Küllî Güzellik İçin Cüz’î Şer
Bir binanın sağlamlığı, içindeki birkaç çürük tahta parçasına değil, tüm yapının sağlamlığına bakılarak değerlendirilir.
Aynı şekilde kâinatta bazı cüz’î şerler, bazı bireysel zulümler, bazı geçici çirkinlikler olabilir. Ama bunlar genel güzellikleri gölgede bırakmaz. Aksine, onları daha belirgin hale getirir.
Bediüzzaman bu bakışla der ki:
“Kâinatta hakikî maksat, hayır ve hüsündür. Tekemmül esastır.”
Şerler ve çirkinlikler ise buna hizmet eder. Yani imtihanın parçasıdır, esas değildir.
Zulümle Kirletilen Dünya ve İlahi Adalet
Ancak her şeyin hikmeti varsa, zulmün de karşılığı vardır. Beşer, küfrüyle, günahıyla, zulmüyle dünyayı kirletmiş olabilir. Ama Allah adalet sahibidir. Hiçbir zulüm, cezasız kalmaz. Hiçbir mazlum da ödülsüz bırakılmaz.
Bediüzzaman bu noktada çok net konuşur:
> “Beşer bu kadar zulmî küfriyatlarıyla zemin yüzünü perişan ettikleri halde, cezasını görmeden bu dünyadan ademe kaçamayacak. Belki cehennem hapsine girecek.”
Bu, ilahi adaletin kaçınılmaz neticesidir. Çünkü kâinatta amaç güzelliktir. Ve bu güzelliğe zarar veren, elbette bir karşılık görecektir. Herkes ektiğini biçecek, yaptığının neticesini görecektir.

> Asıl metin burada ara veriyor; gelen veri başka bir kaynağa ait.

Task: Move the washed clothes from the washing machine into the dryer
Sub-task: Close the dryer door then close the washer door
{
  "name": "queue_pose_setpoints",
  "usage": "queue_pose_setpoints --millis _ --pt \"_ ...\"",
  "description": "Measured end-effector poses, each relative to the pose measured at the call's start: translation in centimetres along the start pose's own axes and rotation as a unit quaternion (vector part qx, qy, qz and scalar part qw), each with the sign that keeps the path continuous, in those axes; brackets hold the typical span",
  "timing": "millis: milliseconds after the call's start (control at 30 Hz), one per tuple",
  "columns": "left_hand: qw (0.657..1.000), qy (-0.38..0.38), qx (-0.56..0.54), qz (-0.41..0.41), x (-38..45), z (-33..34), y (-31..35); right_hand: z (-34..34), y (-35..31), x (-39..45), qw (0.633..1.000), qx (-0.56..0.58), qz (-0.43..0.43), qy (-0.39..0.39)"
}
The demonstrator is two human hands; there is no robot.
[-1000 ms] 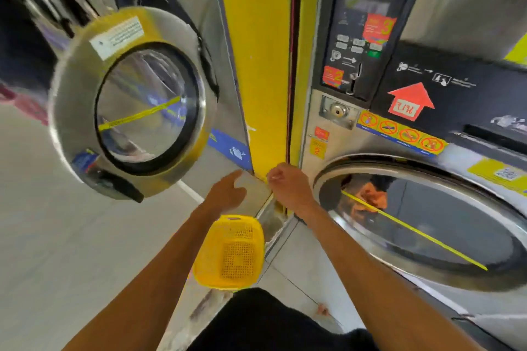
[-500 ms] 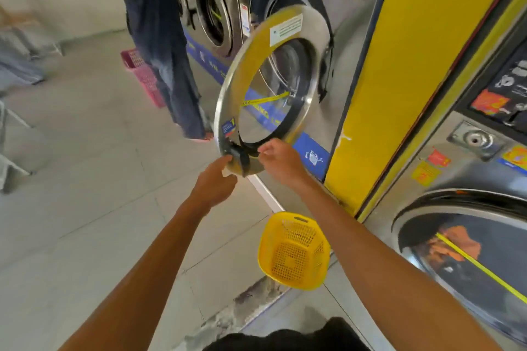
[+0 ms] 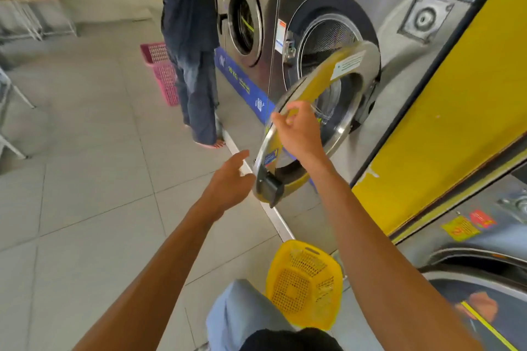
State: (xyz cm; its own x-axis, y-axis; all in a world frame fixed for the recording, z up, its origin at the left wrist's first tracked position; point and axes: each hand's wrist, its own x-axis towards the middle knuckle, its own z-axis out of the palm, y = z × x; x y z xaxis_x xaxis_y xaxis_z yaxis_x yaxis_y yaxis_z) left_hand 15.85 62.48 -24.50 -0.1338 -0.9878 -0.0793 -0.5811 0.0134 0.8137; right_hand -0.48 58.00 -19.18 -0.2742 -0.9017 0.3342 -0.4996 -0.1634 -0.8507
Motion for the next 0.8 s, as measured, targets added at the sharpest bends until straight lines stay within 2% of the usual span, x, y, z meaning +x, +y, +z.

Sonuç: Hikmetli Bir Kâinatta Şer de Hizmet Eder
Bediüzzaman, bize kâinatın estetik ve hikmet boyutunu gösteriyor. Şer ve çirkinlikler varsa da, bunlar geçicidir, parça üzerindedir, maksut değildir. Esas olan güzellik, hayır, kemal ve terakkidir. Şer ve şeytan bile buna hizmet ettikleri için yaratılmışlardır.

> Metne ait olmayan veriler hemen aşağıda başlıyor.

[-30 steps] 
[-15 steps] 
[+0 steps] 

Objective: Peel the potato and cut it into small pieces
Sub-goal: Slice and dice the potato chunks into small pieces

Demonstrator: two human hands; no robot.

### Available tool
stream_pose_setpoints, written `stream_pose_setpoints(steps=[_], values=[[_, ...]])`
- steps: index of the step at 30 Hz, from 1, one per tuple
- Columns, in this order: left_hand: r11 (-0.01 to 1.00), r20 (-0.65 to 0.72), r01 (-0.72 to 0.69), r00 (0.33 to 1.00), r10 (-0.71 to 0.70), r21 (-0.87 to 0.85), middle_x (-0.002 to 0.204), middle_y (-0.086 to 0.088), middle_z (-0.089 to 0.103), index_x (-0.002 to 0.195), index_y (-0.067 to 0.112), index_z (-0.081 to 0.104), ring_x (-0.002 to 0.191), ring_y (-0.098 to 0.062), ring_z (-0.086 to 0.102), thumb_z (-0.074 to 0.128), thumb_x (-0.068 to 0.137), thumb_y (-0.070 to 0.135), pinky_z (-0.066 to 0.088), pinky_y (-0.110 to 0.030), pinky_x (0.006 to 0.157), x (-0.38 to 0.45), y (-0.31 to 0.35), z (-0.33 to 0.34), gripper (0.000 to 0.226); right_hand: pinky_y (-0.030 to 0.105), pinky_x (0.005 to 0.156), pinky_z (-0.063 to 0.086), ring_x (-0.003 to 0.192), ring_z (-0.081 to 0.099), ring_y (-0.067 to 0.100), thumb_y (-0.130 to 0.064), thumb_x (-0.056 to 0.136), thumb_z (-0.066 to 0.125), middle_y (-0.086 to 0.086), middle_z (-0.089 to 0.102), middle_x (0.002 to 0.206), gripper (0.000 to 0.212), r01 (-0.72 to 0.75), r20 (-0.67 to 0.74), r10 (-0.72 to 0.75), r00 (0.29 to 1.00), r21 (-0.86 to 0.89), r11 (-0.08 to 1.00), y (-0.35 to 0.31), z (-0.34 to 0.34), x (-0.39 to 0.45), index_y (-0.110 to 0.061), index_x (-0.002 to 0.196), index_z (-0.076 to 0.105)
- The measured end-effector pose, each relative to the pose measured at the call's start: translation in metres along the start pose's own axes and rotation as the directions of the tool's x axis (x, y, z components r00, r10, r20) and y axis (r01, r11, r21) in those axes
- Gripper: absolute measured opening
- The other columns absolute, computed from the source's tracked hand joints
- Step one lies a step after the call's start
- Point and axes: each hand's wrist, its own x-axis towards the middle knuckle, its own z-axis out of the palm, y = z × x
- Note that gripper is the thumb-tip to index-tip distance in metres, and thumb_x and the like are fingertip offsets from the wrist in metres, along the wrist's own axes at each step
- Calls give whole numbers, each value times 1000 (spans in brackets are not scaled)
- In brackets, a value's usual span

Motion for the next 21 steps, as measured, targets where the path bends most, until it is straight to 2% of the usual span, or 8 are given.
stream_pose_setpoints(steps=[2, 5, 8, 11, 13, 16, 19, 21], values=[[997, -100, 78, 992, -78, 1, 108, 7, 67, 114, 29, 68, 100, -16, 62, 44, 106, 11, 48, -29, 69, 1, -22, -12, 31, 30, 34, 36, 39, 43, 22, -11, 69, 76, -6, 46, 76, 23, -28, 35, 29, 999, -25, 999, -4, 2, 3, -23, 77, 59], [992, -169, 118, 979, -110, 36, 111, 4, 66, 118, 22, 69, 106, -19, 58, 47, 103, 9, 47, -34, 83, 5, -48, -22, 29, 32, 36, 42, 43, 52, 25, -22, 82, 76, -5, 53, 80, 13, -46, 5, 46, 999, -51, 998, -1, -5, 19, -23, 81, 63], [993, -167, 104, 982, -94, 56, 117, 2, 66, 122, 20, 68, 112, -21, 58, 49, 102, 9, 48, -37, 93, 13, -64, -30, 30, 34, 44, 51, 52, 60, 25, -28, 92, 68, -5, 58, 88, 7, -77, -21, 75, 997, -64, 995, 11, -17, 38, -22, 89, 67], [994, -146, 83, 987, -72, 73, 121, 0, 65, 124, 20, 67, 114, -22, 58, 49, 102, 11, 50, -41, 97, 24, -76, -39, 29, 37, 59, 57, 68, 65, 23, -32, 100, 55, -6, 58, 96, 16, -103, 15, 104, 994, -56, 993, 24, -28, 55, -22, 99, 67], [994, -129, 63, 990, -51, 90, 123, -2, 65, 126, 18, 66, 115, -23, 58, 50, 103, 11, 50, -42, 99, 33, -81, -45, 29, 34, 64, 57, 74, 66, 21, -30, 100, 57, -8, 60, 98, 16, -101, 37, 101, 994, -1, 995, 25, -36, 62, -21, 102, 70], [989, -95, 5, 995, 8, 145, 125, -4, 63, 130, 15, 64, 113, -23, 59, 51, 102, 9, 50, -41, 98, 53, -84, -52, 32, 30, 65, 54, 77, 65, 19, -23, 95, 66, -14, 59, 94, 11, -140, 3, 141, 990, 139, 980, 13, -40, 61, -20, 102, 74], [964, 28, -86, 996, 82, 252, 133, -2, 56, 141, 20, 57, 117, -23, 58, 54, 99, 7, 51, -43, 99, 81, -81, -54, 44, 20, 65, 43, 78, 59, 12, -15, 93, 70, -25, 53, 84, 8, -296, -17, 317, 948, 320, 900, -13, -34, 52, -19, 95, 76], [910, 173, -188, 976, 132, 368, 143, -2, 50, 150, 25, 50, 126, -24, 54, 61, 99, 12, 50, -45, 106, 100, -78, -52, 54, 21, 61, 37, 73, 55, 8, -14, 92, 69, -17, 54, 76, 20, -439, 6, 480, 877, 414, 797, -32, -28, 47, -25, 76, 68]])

Ancak bu, şerre meyli mazur göstermez. Bilakis, bu şerle mücadele ederek güzelliğe ulaşmak içindir. İnsan, bu çetin imtihanın farkında olmalı; iradesiyle hayrı seçmeli, güzelliğin tarafında yer almalıdır.
Özet:
Bu makale, Bediüzzaman’ın Hutbe-i Şamiye’de geçen “Şer ve çirkinlik kâinatta maksat değil, tebeîdir” sözünü esas alarak, kâinattaki kötülüklerin hikmet yönünü ele alır. Şer, güzelliğin anlaşılması ve hayra ulaşılması için bir ölçü aracı olarak yaratılmıştır. Şeytan dahi, insanın tekâmülü için bir vesiledir. Kâinatta asıl maksat hayır, güzellik ve kemaldir. Geçici ve cüz’î şerler, bu büyük hakikatlere perde değil, ayna olur. Beşerin zulmü ise cezalandırılmadan kalmayacak, ilahi adalet mutlaka tecelli edecektir.